On 07/25/2018 03:58 PM, Arcadiy Ivanov wrote:

                     ->  Bitmap Index Scan on tradedate_idx
(cost=0.00..231.96 rows=3377106 width=0) (actual time=4.500..4.500
rows=23040 loops=1)
                           Index Cond: ((((data_table.data ->>
'tradeDate'::text))::numeric >= '1531267200'::numeric) AND
(((data_table.data ->> 'tradeDate'::text))::numeric <=
'1531353600'::numeric))

My guess is this is the root cause - the estimated number of rows is
much higher than in practice (3377106 vs. 23040), so at the end the
seqscan is considered to be slightly cheaper and wins. But the actual
row count is ~150x lower, making the bitmap index scan way faster.

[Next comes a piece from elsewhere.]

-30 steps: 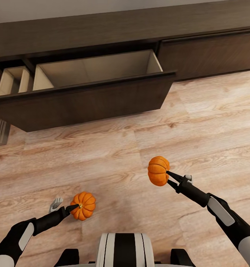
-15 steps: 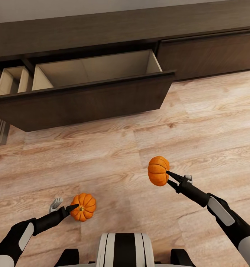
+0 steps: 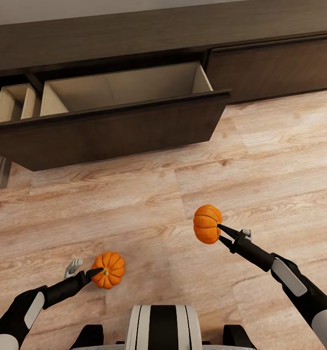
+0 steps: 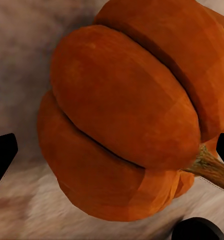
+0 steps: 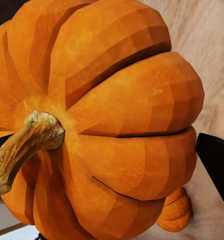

IMHO you'll need to find a way to improve the estimates, which may be
difficult. The first thing I'd try is creating an expression index on
the expression you use in the WHERE clause. Something like

CREATE INDEX ON data_table (((data_table.data ->>
'tradeDate'::text))::numeric);

And then ANALYZE the table again ...

regards

--
Tomas Vondra http://www.2ndQuadrant.com
PostgreSQL Development, 24x7 Support, Remote DBA, Training & Services

#3David Rowley
david.rowley@2ndquadrant.com
In reply to: Tomas Vondra (#2)
Re: Optimizer misses big in 10.4 with BRIN index

On 26 July 2018 at 04:50, Tomas Vondra <tomas.vondra@2ndquadrant.com> wrote:

My guess is this is the root cause - the estimated number of rows is much
higher than in practice (3377106 vs. 23040), so at the end the seqscan is
considered to be slightly cheaper and wins. But the actual row count is
~150x lower, making the bitmap index scan way faster.

Isn't the 23040 just the totalpages * 10 per `return totalpages * 10;`
in bringetbitmap()?

The BRIN index costing was changed quite dramatically in [1]https://git.postgresql.org/gitweb/?p=postgresql.git;a=commit;h=7e534adcdc70866e7be74d626b0ed067c890a251 which
first appears in pg10. Previous to that patch BRIN assumed it would
touch total_pages * pred_selectivity blocks in the bitmap scan. That
worked well when the table happened to be perfectly ordered by the
column of the BRIN index, but was pretty broken when the order was
random. That lead to BRIN indexes being used when they really
shouldn't have been. The patch tried to fix that by using what
information it could. That was basically the correlation statistics
from pg_statistic. It appeared that the patch was producing more
realistic plans than unpatched, so we went with it, but it's
definitely not perfect; what statistics are?

It would be quite interesting to know the result of:

select stakind3 from pg_Statistic where starelid =
'schema0_lab.data_table'::regclass;

I also see the estimated costs of either plan are very close, so the
chosen plan may well be quite susceptible to changing after different
ANALYZE runs on the table.

[1]: https://git.postgresql.org/gitweb/?p=postgresql.git;a=commit;h=7e534adcdc70866e7be74d626b0ed067c890a251

--
David Rowley http://www.2ndQuadrant.com/
PostgreSQL Development, 24x7 Support, Training & Services

#4Emre Hasegeli
emre@hasegeli.com
In reply to: David Rowley (#3)
Re: Optimizer misses big in 10.4 with BRIN index

Isn't the 23040 just the totalpages * 10 per `return totalpages * 10;`
in bringetbitmap()?

Yes, it is just confusing. The correct value is on one level up of
the tree. It is 204 + 4404 rows removed by index recheck = 4608, so
the estimate is not only 150x but 733x off :(.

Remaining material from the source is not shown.